Abstract: Current Law struggles to be interdisciplinary between its branches and among the other sciences. In this challenge, environmental law emerges with its many facets that reflect this new contemporary desire. However, the legal study of Environmental Law, with its three aspects (doctrine, jurisprudence and legislation), is still lacking contact with the so-called Bankruptcy Law. This requires closer dialogue between these areas. It is possible to reduce this gap when the so-called judicial recovery plan is analyzed, an institution typically linked to bankruptcy law from an environmental perspective. Looking at this gap, the main objective of this research was to analyze the importance of examining the viability, from the environmental point of view, of the judicial recovery plan. The research was carried out based on bibliographical sources, collected mainly in books and articles. Moreover, in the matter discussed before the Judiciary, jurisprudential decisions were collected from the Superior Court of Justice. The conclusion obtained with the study was that the environmental analysis of the plan can be very useful for society, since it can prevent environmental liabilities and compel the economic sector to have an environmentally more adequate posture.
Keywords: Company. Bankruptcy Law. Socio-environmental function.
Sumário: Introdução. 1. Função socioambiental do plano de recuperação judicial. Conclusão.
INTRODUÇÃO
A proeminência dos problemas ambientais e as consequências que deles advém, fizeram com que o Direito começasse a se preocupar em tutelar tal área. Tutela essa que não restringe apenas na elaboração de leis que visam à proteção do bem ambiental, muito pelo contrário. Quando se fala em Direito Ambiental não se referi apenas a legislação ambiental, essa é apenas uma das facetas da ciência jurídica, de tal forma que aquele se dispõe-se em estudar a legislação ambiental não está fazendo um estudo de Direito do Ambiente e sim uma análise do corpo frio da lei (DANTAS, 2010).
O Direito Ambiental é sustentado por um tridente, em cada extremidade possui uma forma de apresentação da temática jurídica, sendo ambos autônomos, no entanto comunicantes. Esse aparente paradoxo não parece muito razoável em um mundo que se exige objetividade, contudo para um estudo completo, ou o mais próximo disso, aquele que procura estudar um instituto jusambientalista necessita se dispor a enfrentar essa problemática sobre a ótica da doutrina, da legislação e da jurisprudência (tríade do Direito).
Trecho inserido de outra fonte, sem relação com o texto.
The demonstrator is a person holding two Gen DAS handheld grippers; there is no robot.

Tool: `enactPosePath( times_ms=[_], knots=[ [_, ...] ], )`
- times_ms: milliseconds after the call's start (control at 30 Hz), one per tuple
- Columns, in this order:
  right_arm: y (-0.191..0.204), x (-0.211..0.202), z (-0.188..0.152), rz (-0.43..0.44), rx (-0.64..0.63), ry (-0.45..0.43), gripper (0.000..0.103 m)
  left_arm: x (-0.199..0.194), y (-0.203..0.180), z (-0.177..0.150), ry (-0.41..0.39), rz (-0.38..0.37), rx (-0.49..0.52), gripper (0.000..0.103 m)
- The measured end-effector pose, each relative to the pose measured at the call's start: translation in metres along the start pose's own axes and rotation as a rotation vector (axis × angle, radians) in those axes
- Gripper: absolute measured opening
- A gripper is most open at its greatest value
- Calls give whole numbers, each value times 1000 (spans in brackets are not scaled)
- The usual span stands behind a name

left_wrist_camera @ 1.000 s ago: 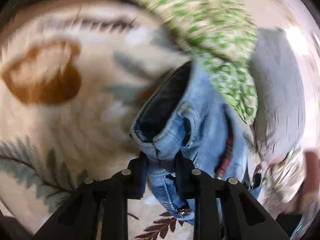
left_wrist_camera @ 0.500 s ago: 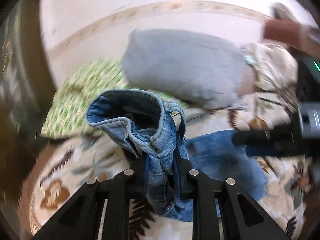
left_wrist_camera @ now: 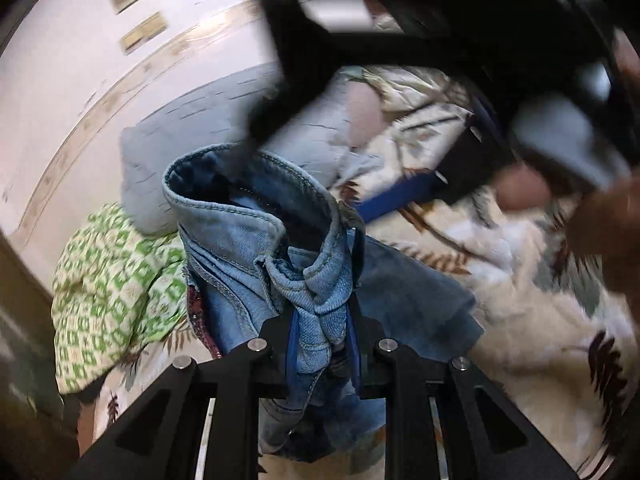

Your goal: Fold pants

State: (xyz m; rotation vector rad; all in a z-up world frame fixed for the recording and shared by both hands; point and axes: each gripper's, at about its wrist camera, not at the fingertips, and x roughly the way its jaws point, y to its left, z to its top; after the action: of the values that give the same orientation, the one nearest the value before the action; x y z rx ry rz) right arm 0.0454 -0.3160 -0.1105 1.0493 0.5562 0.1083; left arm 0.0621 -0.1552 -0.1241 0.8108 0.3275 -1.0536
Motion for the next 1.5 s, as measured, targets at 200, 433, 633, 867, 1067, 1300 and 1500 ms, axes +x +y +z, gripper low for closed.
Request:
enactPosePath(
  times_ms=[200,433,633,867,1067,1300,1500],
  knots=[
    [2,13,2,-166,-51,34,83,-3,-19,-4,-7,2,78,21],
    [-1,17,0,-224,-72,92,35,-9,-31,0,-10,-39,180,21],
    [-42,10,-8,-325,53,148,19,1,-46,-5,28,-130,201,22],
    [-87,29,-14,-370,165,223,32,15,-67,-17,85,-155,204,32],
    [-78,13,-8,-441,128,171,60,-21,-40,-23,72,-268,8,49],
    [-40,-55,-29,-411,46,-1,60,-34,18,-17,67,-353,-325,51],
    [-28,-52,-40,-410,14,-10,60,-25,10,-10,130,-358,-406,63]
  ],
)
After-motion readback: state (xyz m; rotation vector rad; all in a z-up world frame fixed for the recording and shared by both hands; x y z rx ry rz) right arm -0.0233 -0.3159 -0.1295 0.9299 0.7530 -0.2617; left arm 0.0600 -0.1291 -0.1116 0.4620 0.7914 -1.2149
Além dessas três ferramentas, o jurista ambiental deve buscar um conteúdo interdisciplinar para seu estudo mirando sempre a concretude nos seus argumentos através de estudos de casos, de modo que o Direito, que por ora pareça distante, possa ser tocado e compreendido por todos.
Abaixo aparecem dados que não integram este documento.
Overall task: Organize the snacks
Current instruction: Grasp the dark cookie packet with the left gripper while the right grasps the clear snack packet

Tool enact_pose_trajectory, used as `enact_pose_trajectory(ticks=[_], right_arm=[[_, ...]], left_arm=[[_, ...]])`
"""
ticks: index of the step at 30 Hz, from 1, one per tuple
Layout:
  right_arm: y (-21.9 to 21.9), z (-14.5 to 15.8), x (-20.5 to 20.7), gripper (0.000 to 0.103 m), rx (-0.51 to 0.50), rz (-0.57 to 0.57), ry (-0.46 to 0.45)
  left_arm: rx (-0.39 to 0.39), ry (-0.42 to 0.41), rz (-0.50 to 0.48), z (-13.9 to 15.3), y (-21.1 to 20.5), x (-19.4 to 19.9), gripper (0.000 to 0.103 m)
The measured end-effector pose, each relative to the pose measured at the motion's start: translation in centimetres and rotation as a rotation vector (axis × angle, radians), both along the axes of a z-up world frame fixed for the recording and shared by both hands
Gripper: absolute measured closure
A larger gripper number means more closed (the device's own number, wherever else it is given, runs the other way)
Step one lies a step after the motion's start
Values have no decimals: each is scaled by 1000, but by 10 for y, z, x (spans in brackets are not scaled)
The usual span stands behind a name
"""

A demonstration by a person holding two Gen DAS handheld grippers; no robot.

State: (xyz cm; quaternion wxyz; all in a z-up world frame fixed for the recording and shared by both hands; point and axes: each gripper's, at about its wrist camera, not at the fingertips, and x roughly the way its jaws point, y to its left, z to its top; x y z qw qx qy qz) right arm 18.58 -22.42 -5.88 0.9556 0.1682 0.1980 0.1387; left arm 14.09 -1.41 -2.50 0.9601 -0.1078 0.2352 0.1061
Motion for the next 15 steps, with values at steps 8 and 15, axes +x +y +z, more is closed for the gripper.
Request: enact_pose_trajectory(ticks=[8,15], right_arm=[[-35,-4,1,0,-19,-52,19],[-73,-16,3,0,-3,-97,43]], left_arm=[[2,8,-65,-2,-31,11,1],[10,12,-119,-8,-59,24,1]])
Um dos temas ainda poucos discutidos na seara ambiental, principalmente sobre a perspectiva da tríade doutrina, legislação e jurisprudência é o da viabilidade ambiental do plano de recuperação judicial proposta em juízo pelo requerente do instituto. Assunto esse que reclama maior importância, pois com as crescentes formas de proteção e responsabilização ambiental, toda a sociedade deve ficar atenta aos efeitos resultantes da aplicação desse benefício para as empresas que apresentem dificuldades em sua manutenção no mercado, de modo que possam ser cobradas das instituições privadas e públicas um posicionamento mais adequado com a conservação dos recursos ambientais.
Visando minimizar essa lacuna existente de elaboração de trabalhos que conjuguem a tríade proposta por Dantas (2010), conjugada com o estudo de um caso concreto, esse trabalho tem como objetivo analisar a importância do exame da viabilidade, sob o ponto de vista ambiental, do plano de recuperação judicial. Busca-se com isso não só a promoção do estudo ambiental, mas sim gerar um debate plural, procurando sempre uma visão crítica dos institutos.
1 FUNÇÃO SOCIOAMBIENTAL DO PLANO DE RECUPERAÇÃO JUDICIAL
A função social da empresa se baseia na ideia de que toda a coletividade usufrui dos benefícios oriundos da atividade empresária. Em pensamento voltado para a manutenção da atividade empresarial, Claro (2009) defendeu a análise do comportamento do devedor, antes de deferir o processamento da recuperação judicial, em toda a sua existência, cabendo a este demonstrar que sempre cumpriu com suas obrigações e que a crise não foi em decorrência de atos equivocados de sua administração, mas sim do contexto econômico local, nacional ou internacional.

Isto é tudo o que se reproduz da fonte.